YOUR OBJECTIVE | The records sit below this line. Repeat all of them exactly.
DATA FOR THIS EXERCISE START
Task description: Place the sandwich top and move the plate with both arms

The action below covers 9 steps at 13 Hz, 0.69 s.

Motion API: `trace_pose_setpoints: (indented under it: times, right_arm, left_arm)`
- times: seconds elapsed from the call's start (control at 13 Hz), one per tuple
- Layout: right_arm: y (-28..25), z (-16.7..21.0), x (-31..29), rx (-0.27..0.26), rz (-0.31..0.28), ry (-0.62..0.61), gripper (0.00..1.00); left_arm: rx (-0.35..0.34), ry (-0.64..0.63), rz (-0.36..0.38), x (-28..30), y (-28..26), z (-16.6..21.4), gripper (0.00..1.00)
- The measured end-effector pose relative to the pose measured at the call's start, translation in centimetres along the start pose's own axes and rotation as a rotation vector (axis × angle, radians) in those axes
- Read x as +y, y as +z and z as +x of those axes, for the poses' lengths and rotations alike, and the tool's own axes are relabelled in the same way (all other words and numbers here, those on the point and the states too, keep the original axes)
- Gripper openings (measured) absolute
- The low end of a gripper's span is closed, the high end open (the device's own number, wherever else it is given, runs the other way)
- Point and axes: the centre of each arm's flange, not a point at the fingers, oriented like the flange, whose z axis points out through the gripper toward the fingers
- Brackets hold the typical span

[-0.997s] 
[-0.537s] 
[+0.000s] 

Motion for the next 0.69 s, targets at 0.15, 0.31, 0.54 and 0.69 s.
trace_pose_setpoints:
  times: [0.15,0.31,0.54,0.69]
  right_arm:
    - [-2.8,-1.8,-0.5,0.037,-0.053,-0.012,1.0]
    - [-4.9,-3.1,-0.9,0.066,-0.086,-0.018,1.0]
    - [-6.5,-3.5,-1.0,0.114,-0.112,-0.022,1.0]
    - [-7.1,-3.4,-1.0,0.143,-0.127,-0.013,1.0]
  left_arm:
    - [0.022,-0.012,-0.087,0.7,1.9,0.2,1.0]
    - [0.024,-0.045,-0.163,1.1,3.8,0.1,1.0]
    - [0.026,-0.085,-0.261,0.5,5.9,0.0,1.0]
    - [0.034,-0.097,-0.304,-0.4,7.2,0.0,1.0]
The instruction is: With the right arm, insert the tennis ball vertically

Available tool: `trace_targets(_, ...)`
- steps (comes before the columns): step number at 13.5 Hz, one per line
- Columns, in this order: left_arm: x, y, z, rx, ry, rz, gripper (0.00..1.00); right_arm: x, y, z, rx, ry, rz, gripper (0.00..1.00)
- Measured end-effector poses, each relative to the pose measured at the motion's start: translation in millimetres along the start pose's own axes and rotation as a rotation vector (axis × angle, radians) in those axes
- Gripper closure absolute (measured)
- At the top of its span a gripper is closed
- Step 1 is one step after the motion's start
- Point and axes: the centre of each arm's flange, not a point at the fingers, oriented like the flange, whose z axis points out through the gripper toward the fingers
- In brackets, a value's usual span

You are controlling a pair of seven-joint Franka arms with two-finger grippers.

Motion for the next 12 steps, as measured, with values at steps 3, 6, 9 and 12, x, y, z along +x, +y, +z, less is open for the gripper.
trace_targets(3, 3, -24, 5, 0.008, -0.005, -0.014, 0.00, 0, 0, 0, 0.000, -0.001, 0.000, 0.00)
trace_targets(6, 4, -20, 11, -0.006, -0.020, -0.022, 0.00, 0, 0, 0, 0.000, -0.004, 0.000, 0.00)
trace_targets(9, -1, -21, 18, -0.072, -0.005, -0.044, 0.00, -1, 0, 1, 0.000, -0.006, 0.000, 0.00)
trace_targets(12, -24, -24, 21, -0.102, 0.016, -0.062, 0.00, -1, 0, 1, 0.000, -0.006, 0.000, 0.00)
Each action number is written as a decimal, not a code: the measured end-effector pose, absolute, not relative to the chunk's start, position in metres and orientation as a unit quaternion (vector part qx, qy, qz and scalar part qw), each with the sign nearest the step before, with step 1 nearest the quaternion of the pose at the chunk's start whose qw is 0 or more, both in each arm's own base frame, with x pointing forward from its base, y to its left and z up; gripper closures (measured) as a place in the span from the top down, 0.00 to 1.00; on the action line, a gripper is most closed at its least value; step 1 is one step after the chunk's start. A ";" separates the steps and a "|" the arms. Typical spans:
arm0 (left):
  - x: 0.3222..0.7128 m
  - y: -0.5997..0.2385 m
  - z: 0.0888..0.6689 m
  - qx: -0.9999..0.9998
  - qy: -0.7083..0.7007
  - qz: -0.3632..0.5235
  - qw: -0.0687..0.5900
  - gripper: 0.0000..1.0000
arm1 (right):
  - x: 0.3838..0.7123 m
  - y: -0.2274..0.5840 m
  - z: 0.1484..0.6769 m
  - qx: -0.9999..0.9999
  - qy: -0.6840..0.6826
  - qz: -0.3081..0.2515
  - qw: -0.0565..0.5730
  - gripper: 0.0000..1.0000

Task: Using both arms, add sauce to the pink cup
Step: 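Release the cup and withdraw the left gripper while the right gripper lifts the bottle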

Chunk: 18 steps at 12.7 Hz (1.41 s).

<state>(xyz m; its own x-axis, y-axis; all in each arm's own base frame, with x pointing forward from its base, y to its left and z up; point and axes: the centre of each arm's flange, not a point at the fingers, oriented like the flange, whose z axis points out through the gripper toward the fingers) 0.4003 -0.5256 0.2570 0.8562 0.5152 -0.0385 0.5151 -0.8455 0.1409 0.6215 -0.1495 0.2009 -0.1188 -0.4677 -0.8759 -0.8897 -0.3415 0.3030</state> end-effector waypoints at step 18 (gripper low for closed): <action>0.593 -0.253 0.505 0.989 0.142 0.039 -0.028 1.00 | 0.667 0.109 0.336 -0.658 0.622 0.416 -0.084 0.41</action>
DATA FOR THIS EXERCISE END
OUTPUT OF THE TASK |
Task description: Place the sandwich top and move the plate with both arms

The action below covers 9 steps at 13 Hz, 0.69 s.

Motion API: `trace_pose_setpoints: (indented under it: times, right_arm, left_arm)`
- times: seconds elapsed from the call's start (control at 13 Hz), one per tuple
- Layout: right_arm: y (-28..25), z (-16.7..21.0), x (-31..29), rx (-0.27..0.26), rz (-0.31..0.28), ry (-0.62..0.61), gripper (0.00..1.00); left_arm: rx (-0.35..0.34), ry (-0.64..0.63), rz (-0.36..0.38), x (-28..30), y (-28..26), z (-16.6..21.4), gripper (0.00..1.00)
- The measured end-effector pose relative to the pose measured at the call's start, translation in centimetres along the start pose's own axes and rotation as a rotation vector (axis × angle, radians) in those axes
- Read x as +y, y as +z and z as +x of those axes, for the poses' lengths and rotations alike, and the tool's own axes are relabelled in the same way (all other words and numbers here, those on the point and the states too, keep the original axes)
- Gripper openings (measured) absolute
- The low end of a gripper's span is closed, the high end open (the device's own number, wherever else it is given, runs the other way)
- Point and axes: the centre of each arm's flange, not a point at the fingers, oriented like the flange, whose z axis points out through the gripper toward the fingers
- Brackets hold the typical span

[-0.997s] 
[-0.537s] 
[+0.000s] 

Motion for the next 0.69 s, targets at 0.15, 0.31, 0.54 and 0.69 s.
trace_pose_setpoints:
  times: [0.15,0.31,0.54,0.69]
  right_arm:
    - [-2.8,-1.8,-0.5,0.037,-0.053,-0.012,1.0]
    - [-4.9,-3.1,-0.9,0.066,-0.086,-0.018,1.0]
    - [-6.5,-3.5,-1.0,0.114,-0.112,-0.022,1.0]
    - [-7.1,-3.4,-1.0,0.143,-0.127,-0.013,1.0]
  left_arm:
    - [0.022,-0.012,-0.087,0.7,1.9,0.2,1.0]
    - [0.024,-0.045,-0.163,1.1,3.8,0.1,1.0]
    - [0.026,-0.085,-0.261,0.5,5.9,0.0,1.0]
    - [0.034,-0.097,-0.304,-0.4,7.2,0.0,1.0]
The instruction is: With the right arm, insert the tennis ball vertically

Available tool: `trace_targets(_, ...)`
- steps (comes before the columns): step number at 13.5 Hz, one per line
- Columns, in this order: left_arm: x, y, z, rx, ry, rz, gripper (0.00..1.00); right_arm: x, y, z, rx, ry, rz, gripper (0.00..1.00)
- Measured end-effector poses, each relative to the pose measured at the motion's start: translation in millimetres along the start pose's own axes and rotation as a rotation vector (axis × angle, radians) in those axes
- Gripper closure absolute (measured)
- At the top of its span a gripper is closed
- Step 1 is one step after the motion's start
- Point and axes: the centre of each arm's flange, not a point at the fingers, oriented like the flange, whose z axis points out through the gripper toward the fingers
- In brackets, a value's usual span

You are controlling a pair of seven-joint Franka arms with two-finger grippers.

Motion for the next 12 steps, as measured, with values at steps 3, 6, 9 and 12, x, y, z along +x, +y, +z, less is open for the gripper.
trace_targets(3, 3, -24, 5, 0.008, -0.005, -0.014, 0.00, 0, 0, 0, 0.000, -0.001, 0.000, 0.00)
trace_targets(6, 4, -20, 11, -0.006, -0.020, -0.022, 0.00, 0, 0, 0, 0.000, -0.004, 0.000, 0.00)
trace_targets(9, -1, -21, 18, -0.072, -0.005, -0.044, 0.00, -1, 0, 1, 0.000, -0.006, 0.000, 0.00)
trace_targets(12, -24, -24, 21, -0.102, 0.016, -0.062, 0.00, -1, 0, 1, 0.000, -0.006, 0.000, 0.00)
Each action number is written as a decimal, not a code: the measured end-effector pose, absolute, not relative to the chunk's start, position in metres and orientation as a unit quaternion (vector part qx, qy, qz and scalar part qw), each with the sign nearest the step before, with step 1 nearest the quaternion of the pose at the chunk's start whose qw is 0 or more, both in each arm's own base frame, with x pointing forward from its base, y to its left and z up; gripper closures (measured) as a place in the span from the top down, 0.00 to 1.00; on the action line, a gripper is most closed at its least value; step 1 is one step after the chunk's start. A ";" separates the steps and a "|" the arms. Typical spans:
arm0 (left):
  - x: 0.3222..0.7128 m
  - y: -0.5997..0.2385 m
  - z: 0.0888..0.6689 m
  - qx: -0.9999..0.9998
  - qy: -0.7083..0.7007
  - qz: -0.3632..0.5235
  - qw: -0.0687..0.5900
  - gripper: 0.0000..1.0000
arm1 (right):
  - x: 0.3838..0.7123 m
  - y: -0.2274..0.5840 m
  - z: 0.1484..0.6769 m
  - qx: -0.9999..0.9999
  - qy: -0.6840..0.6826
  - qz: -0.3081..0.2515
  - qw: -0.0565..0.5730
  - gripper: 0.0000..1.0000

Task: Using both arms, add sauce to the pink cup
Step: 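Release the cup and withdraw the left gripper while the right gripper lifts the bottle
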
Chunk: 18 steps at 12.7 Hz (1.41 s).

<state>(xyz m; its own x-axis, y-axis; all in each arm's own base frame, with x pointing forward from its base, y to its left and z up; point and axes: the centre of each arm's flange, not a point at the fingers, oriented like the flange, whose z axis points out through the gripper toward the fingers) 0.4003 -0.5256 0.2570 0.8562 0.5152 -0.0385 0.5151 -0.8455 0.1409 0.6215 -0.1495 0.2009 -0.1188 -0.4677 -0.8759 -0.8897 -0.3415 0.3030</state> end-effector waypoints at step 18 (gripper low for closed): <action>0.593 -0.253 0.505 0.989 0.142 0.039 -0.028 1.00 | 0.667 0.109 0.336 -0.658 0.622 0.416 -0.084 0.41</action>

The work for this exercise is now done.